Our concerns are focussed on the following:
- Waste gases: The benchmark methodology which is currently discussed by the Commission only partially takes waste gas-related CO2 emissions into account and thereby artificially reduces the amount of free allowances for the steel sector by 15 % to 20 %. This is completely contrary to the text of the directive which states: “No free allocation shall be made in respect of any electricity production, except for ... electricity produced from waste gases”. About 80 % of CO2 emissions related to steelmaking are originating from waste gases whose recovery massively contributes to the reduction of the use of primary energy sources, therefore waste gas based electricity generation has been explicitly exempted from auctioning in the directive.

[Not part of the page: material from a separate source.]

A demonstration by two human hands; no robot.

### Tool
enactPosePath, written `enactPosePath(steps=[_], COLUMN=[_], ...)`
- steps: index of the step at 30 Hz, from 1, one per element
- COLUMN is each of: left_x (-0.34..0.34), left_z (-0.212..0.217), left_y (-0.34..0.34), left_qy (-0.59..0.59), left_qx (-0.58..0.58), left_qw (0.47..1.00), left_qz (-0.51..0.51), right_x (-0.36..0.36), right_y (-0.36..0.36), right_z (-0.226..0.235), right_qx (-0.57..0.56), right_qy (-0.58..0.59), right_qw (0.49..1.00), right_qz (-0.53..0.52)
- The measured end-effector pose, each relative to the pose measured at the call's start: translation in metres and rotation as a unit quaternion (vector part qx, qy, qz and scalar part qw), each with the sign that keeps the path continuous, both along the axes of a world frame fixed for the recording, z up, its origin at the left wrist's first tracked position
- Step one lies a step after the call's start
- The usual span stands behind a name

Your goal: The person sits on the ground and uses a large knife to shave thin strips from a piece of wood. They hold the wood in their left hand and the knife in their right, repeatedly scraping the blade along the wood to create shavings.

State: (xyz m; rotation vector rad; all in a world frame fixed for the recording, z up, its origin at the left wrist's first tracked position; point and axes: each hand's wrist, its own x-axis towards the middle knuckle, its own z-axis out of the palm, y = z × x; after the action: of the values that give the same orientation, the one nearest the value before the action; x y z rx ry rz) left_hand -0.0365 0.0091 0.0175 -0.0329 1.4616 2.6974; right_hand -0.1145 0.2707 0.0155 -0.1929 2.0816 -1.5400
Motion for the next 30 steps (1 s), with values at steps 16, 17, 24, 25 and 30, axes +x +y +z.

The steel industry needs as part of its 100 % free allocation inclusion into its benchmarks of the full CO2 allowance related to waste gases generated by the most efficient installations. This is a vital requirement for the steel industry and has been expressly recognised as such in the directive. Failure by the Commission to respect this legal right will inevitably lead to migration of steel production outside the Community.
- Linear reduction factor: the directive already sets very ambitious targets for the industry, targets which may already lead to some degree of leakage:
- Benchmarks are set at the average of the 10 % best performing installations. Therefore, possibly only 5 out of 100 installations of sectors at risk of carbon leakage will receive 100 % of their needs in free allowances;
- In addition, a “correction factor” may be applied on every installation if the aggregated benchmarks for all industries do not comply with the 21 % overall reduction target for the manufacturing sector. This may lead to carbon leakage of even the most efficient installations.

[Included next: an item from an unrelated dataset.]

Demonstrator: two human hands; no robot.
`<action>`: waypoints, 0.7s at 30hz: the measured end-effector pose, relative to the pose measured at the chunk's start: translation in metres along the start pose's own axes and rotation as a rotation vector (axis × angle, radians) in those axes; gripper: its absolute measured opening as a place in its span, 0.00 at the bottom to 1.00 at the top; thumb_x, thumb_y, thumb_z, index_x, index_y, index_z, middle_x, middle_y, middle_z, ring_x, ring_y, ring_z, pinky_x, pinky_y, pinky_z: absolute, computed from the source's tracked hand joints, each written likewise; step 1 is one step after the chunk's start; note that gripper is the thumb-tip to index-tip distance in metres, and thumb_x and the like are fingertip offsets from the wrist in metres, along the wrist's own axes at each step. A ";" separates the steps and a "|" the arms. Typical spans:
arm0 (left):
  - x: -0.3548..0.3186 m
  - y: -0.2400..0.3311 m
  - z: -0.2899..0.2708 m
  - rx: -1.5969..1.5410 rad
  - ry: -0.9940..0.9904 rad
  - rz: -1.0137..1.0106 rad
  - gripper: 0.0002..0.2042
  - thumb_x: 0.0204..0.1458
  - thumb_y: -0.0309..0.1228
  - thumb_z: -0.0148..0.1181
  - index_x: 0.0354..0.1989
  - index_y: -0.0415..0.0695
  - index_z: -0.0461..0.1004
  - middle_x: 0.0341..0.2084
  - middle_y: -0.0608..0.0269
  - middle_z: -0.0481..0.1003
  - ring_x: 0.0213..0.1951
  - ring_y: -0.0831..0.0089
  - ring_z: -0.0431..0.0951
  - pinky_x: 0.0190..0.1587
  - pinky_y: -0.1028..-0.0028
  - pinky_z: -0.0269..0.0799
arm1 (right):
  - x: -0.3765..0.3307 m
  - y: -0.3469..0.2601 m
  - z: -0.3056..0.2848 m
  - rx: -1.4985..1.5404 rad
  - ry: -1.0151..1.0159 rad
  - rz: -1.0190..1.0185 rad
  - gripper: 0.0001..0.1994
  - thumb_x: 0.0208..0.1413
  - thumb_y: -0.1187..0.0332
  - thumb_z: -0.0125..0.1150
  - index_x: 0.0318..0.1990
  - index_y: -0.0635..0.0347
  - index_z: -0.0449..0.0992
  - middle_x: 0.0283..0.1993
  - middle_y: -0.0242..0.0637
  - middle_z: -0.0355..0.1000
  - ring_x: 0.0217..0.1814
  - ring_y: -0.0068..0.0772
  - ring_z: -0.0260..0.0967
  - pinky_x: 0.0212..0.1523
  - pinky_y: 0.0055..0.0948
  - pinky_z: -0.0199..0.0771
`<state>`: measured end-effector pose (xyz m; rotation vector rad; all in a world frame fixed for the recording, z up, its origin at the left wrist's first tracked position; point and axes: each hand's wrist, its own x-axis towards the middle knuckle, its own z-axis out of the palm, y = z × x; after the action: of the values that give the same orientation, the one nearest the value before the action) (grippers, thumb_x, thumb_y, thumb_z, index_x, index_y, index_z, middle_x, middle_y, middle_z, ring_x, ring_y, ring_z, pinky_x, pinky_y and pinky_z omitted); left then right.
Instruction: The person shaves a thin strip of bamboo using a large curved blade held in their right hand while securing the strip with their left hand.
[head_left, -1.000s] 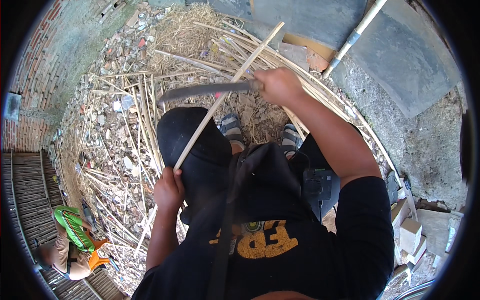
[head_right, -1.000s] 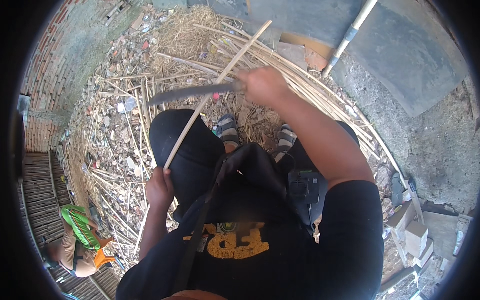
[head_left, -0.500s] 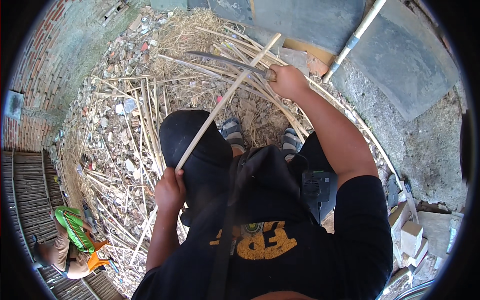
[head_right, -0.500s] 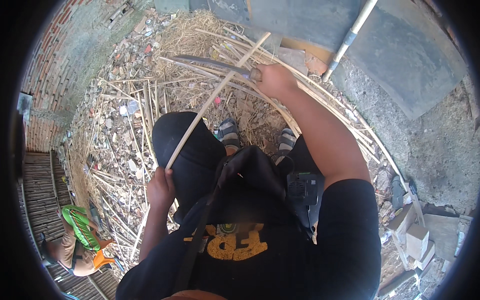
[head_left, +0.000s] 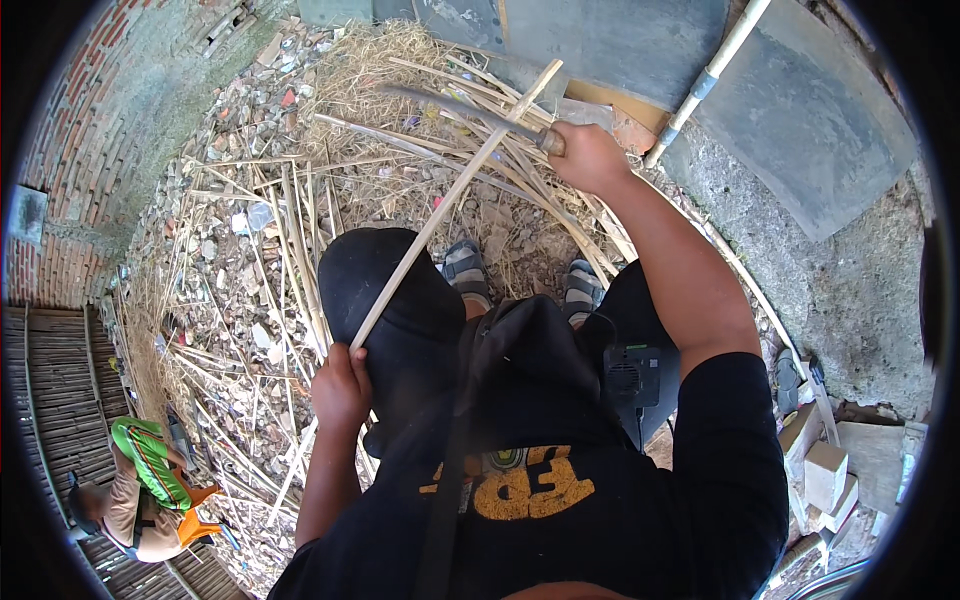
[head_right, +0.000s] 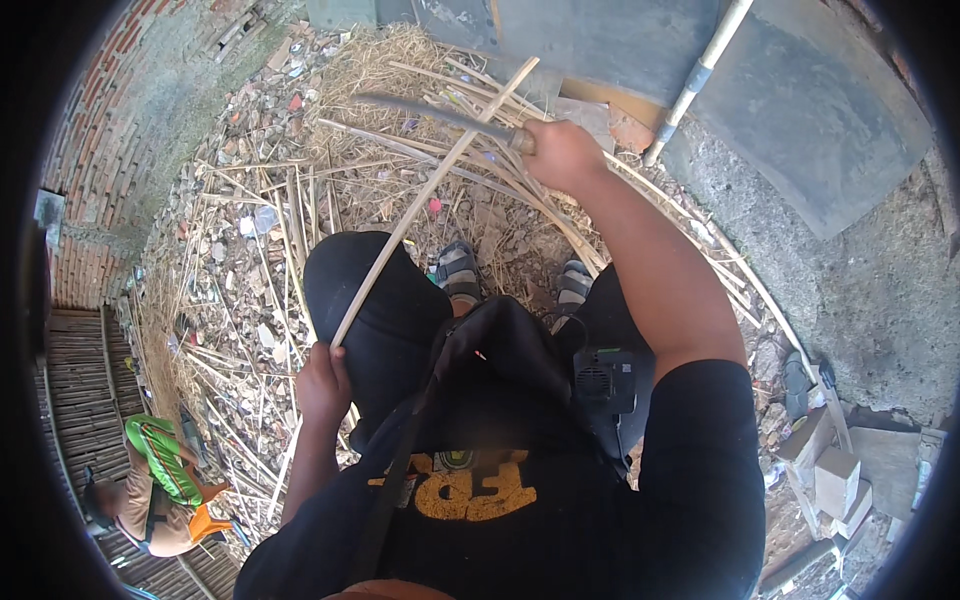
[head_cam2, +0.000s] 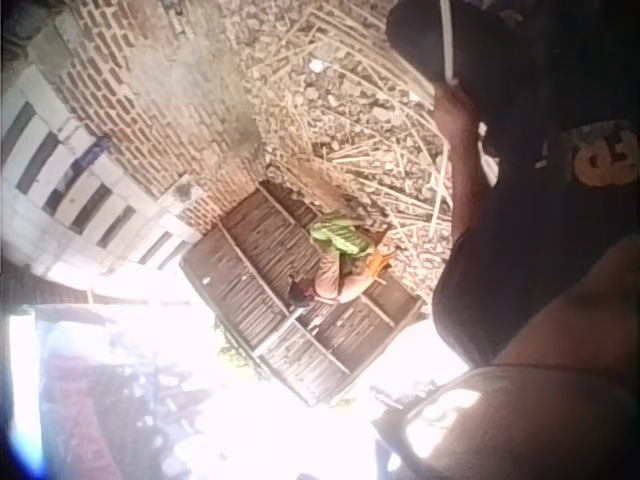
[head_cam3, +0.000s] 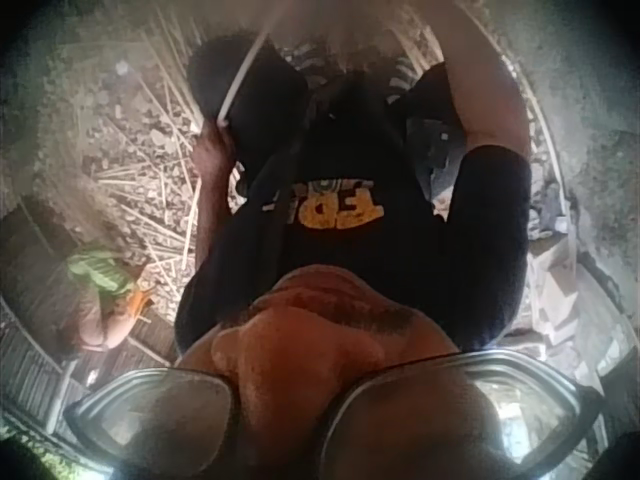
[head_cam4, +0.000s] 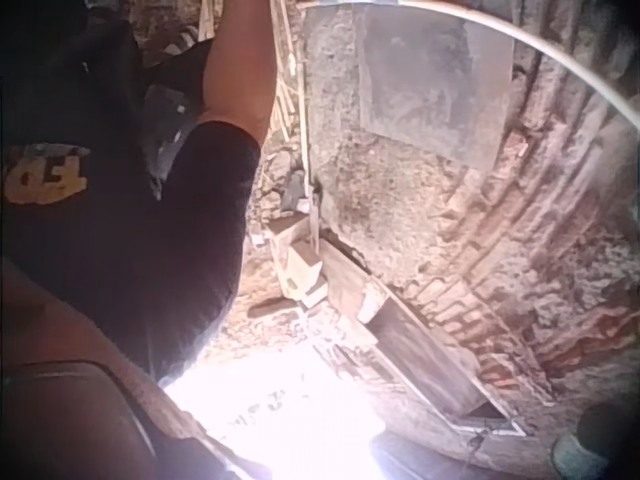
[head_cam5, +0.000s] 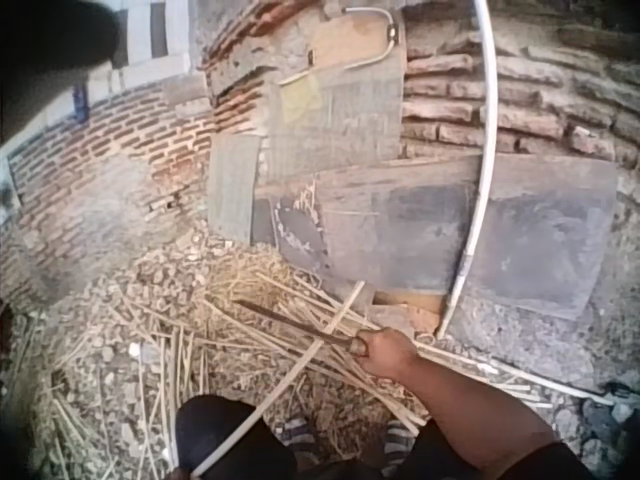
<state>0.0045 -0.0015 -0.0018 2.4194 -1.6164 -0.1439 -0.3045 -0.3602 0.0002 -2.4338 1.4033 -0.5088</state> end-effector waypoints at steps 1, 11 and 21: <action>0.000 0.000 -0.001 0.001 -0.006 -0.006 0.14 0.66 0.41 0.51 0.34 0.42 0.66 0.20 0.41 0.74 0.25 0.37 0.76 0.27 0.44 0.67 | -0.003 -0.008 0.001 0.037 -0.048 -0.050 0.14 0.48 0.66 0.64 0.43 0.56 0.79 0.29 0.48 0.77 0.36 0.54 0.78 0.41 0.48 0.80; 0.010 0.000 -0.009 -0.046 -0.083 0.008 0.16 0.68 0.41 0.46 0.33 0.41 0.66 0.21 0.38 0.74 0.27 0.35 0.75 0.29 0.43 0.67 | -0.014 -0.031 0.007 0.028 -0.123 -0.159 0.13 0.47 0.63 0.68 0.40 0.55 0.78 0.34 0.46 0.79 0.40 0.52 0.78 0.42 0.50 0.78; 0.009 0.007 -0.010 0.062 -0.044 -0.011 0.14 0.67 0.39 0.49 0.32 0.42 0.66 0.21 0.41 0.75 0.25 0.38 0.76 0.27 0.44 0.68 | -0.001 -0.009 0.003 -0.001 -0.081 -0.041 0.15 0.46 0.67 0.63 0.44 0.54 0.79 0.33 0.48 0.79 0.38 0.54 0.78 0.39 0.48 0.79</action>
<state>0.0037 -0.0113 0.0098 2.4883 -1.6509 -0.1524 -0.2970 -0.3543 0.0012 -2.4594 1.3239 -0.4143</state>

- However, now on top of all this the Commission is attempting to reduce free allocation even further by suggesting for all installations a linear factor of minus 1.74 %, every year, starting in 2010 or 2011 and leading to an overall further cut of ca. 11 to 13 % of free allowances over the period. This is in complete contradiction with the purpose of the benchmark approach, will directly provoke carbon leakage and is therefore completely unacceptable.
The combined effects of the two points above (waste gases and linear reduction factor) will be a further reduction of free allowances of between 26 and 33 % on top of the shortfall that is likely to result from the application of benchmarks. The total shortfall therefore for the steel sector as a whole could be possibly between 40-50 %.

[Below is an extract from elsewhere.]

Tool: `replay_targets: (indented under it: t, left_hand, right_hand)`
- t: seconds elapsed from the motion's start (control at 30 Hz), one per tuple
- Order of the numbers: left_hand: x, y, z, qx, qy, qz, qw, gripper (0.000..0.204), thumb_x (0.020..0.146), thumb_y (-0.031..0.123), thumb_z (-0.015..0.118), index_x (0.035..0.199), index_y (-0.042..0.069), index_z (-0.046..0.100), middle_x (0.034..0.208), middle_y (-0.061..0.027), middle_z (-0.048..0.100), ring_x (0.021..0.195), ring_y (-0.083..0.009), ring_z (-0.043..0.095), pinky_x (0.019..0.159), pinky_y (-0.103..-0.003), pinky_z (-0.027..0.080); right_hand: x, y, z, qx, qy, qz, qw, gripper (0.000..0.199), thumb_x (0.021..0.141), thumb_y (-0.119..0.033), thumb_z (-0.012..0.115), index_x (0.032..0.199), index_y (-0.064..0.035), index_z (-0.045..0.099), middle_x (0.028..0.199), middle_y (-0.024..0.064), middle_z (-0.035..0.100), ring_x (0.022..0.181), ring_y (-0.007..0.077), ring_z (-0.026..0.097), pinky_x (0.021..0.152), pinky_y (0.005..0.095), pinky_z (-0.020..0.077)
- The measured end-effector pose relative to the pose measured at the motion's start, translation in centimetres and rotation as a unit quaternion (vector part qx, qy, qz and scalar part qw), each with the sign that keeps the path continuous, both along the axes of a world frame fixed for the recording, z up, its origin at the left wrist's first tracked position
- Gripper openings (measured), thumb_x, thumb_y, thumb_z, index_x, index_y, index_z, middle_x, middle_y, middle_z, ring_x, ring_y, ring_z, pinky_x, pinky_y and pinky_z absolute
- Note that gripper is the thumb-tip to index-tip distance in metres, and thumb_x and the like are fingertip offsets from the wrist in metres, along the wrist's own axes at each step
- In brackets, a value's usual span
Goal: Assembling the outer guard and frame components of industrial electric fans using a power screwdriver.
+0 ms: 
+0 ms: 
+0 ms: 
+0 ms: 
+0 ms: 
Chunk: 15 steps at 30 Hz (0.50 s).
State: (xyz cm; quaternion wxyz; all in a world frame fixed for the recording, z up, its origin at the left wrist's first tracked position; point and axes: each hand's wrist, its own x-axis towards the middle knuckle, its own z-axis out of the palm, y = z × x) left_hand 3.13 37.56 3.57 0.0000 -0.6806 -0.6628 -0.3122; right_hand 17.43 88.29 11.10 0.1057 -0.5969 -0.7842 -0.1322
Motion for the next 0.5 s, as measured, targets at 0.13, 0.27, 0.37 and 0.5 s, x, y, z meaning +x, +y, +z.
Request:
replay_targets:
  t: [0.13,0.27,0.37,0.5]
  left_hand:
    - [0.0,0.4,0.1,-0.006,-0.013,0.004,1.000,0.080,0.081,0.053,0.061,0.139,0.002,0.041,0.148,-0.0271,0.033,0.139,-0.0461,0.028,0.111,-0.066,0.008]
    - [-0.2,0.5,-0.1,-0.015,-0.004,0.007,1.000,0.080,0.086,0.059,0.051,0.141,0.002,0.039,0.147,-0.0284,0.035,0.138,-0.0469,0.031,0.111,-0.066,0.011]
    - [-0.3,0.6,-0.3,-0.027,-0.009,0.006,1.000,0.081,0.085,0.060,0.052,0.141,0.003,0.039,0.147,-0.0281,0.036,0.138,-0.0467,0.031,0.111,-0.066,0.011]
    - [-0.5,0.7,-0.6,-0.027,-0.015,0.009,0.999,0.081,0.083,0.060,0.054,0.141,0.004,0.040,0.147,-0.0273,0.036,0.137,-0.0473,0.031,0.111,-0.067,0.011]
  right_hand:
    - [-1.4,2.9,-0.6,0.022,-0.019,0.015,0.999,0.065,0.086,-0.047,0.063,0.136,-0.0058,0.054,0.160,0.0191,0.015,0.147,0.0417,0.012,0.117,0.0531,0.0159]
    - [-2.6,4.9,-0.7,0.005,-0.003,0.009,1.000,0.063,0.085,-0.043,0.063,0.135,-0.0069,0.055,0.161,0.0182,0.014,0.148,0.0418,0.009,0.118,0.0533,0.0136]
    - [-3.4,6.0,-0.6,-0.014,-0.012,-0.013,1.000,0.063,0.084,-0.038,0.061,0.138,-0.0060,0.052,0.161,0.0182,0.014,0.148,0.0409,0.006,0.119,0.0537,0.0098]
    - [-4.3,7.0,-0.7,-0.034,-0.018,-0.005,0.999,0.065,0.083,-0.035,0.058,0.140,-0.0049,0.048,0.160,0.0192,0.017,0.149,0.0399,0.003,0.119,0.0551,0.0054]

- Compensation: in addition to the above points, the ETS directive provides for compensation eligibility for leakage sectors for the costs associated with electricity price rises. We strongly urge the Commission not to limit this compensation to a restricted list of sectors. This would be unlawful and unacceptable.
The net result of all these initiatives by the Commission will be a huge shortfall of free allowances for the steel industry, rather than the 100 % free allowances subject to benchmarks which is foreseen in the Directive for sectors subject to carbon leakage.
The European steel industry therefore urges the European institutions and the Member States to ensure a balanced and legitimate implementation of the ETS directive with truly 100 % free allowances for the needs of the best performers until an International Agreement provides a level playing field within sectors producing globally traded goods.